Fully mechanical, single-use auto injectors have been around for years, but a number of companies are now making or developing devices that can be used to administer multiple doses. At the heart of these devices is a MCU that directs the workings. A push-button or touch-screen interface allows the user to select the desired dosage and start the injection process. Servo motors load a new needle from a cartridge, transfer the medicine and safely store used needles for disposal. Pressure and displacement sensors monitor the progress of the medicine as it is injected, and non-volatile memory records data on each use. The MCU-controlled auto injector not only allows an untrained person to give themselves or someone else an injection, but it also takes some of the stress out of the process, since the patient never even sees the needle.

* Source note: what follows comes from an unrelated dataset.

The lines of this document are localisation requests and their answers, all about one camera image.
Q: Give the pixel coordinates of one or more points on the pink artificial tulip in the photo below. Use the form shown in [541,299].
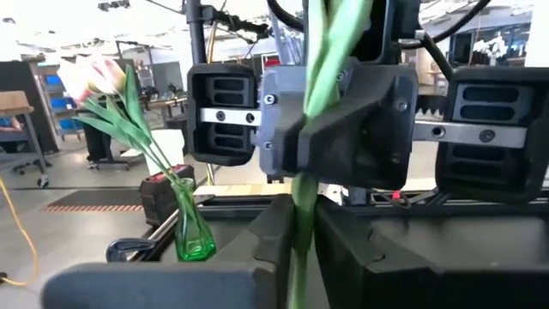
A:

While only a fairly small number of people need to give themselves shots on a regular basis, another MCU-based drug delivery device promises to become much more popular. Adhesive, transdermal drug-delivery patches are not new, and they are already a multi-billion dollar market. Among the most popular are patches that deliver nicotine to help smokers quit, and scopolamine for preventing motion sickness. In both of these cases, the drug molecule is small enough to permit a therapeutic dose to cross through the skin by passive diffusion. This is also true of every other drug used in passive transdermal patches, which limits the number of medicines that can be delivered this way. Newer patches use iontophoresis, in which a DC electric current is used to increase the diffusion rate of larger molecules. Figure 1 illustrates how an iontophoresis patch works.

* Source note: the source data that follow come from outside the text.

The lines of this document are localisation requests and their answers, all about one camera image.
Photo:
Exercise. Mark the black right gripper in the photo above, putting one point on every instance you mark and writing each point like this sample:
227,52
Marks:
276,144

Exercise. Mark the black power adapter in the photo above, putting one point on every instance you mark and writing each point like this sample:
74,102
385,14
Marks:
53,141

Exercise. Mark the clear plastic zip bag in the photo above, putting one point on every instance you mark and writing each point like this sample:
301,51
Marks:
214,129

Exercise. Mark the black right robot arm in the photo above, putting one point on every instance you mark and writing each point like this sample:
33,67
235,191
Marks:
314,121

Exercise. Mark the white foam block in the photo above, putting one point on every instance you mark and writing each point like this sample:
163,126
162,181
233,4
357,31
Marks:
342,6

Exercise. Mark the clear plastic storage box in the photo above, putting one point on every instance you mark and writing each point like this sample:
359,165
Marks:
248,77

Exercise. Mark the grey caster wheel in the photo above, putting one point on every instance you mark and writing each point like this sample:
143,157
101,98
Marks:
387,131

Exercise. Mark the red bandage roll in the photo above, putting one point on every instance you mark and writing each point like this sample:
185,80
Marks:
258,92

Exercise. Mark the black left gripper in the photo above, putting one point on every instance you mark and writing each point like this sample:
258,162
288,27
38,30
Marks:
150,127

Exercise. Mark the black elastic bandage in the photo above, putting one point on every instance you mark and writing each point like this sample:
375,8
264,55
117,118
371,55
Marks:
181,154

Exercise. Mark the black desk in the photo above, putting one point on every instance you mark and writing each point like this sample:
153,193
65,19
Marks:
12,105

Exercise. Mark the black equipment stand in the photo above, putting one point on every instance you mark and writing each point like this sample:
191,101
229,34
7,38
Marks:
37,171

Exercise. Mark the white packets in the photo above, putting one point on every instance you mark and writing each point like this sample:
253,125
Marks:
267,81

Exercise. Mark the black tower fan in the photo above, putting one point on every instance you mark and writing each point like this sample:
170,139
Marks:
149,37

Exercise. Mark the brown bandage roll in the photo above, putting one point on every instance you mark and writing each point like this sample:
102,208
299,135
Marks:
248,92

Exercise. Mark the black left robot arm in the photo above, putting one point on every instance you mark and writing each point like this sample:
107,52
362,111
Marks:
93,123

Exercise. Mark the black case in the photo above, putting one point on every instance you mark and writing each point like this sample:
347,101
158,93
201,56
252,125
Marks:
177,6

MCUs greatly simplify the design of active iontophoresis patches. Such patches are often powered by tiny Lithium coin-cell batteries that cannot supply the voltage required to produce the necessary current through the skin. Using a small MCU, it’s easy to implement a Boost converter to step the voltage up to the required level. The MCUs’ integrated Analog-to-Digital Converter (ADC) allows closed-loop feedback of the voltage and current for safety. On-chip timers measure the operating duration, and shut the drive current down when the desired dosage has been reached. Since these are often single-use, disposable devices, cost can become an important consideration in the design. Small, but feature-rich MCUs such as Microchip’s 8-pin PIC12F family, integrate all the functions and peripherals needed for active iontophoresis patches into a tiny, cost-effective package.
Further out on the horizon, even the venerable old pill is on its way to becoming a MCU application. New devices currently in development will be swallowed like an ordinary pill, but behave differently in the body. Once in the digestive tract, they will sense time, temperature, pH and other quantities to determine exactly when to release their drug for maximum benefit.
These and other MCU-based drug delivery devices will not only make existing drugs more effective and convenient, they will also enable the development of medications for new therapies.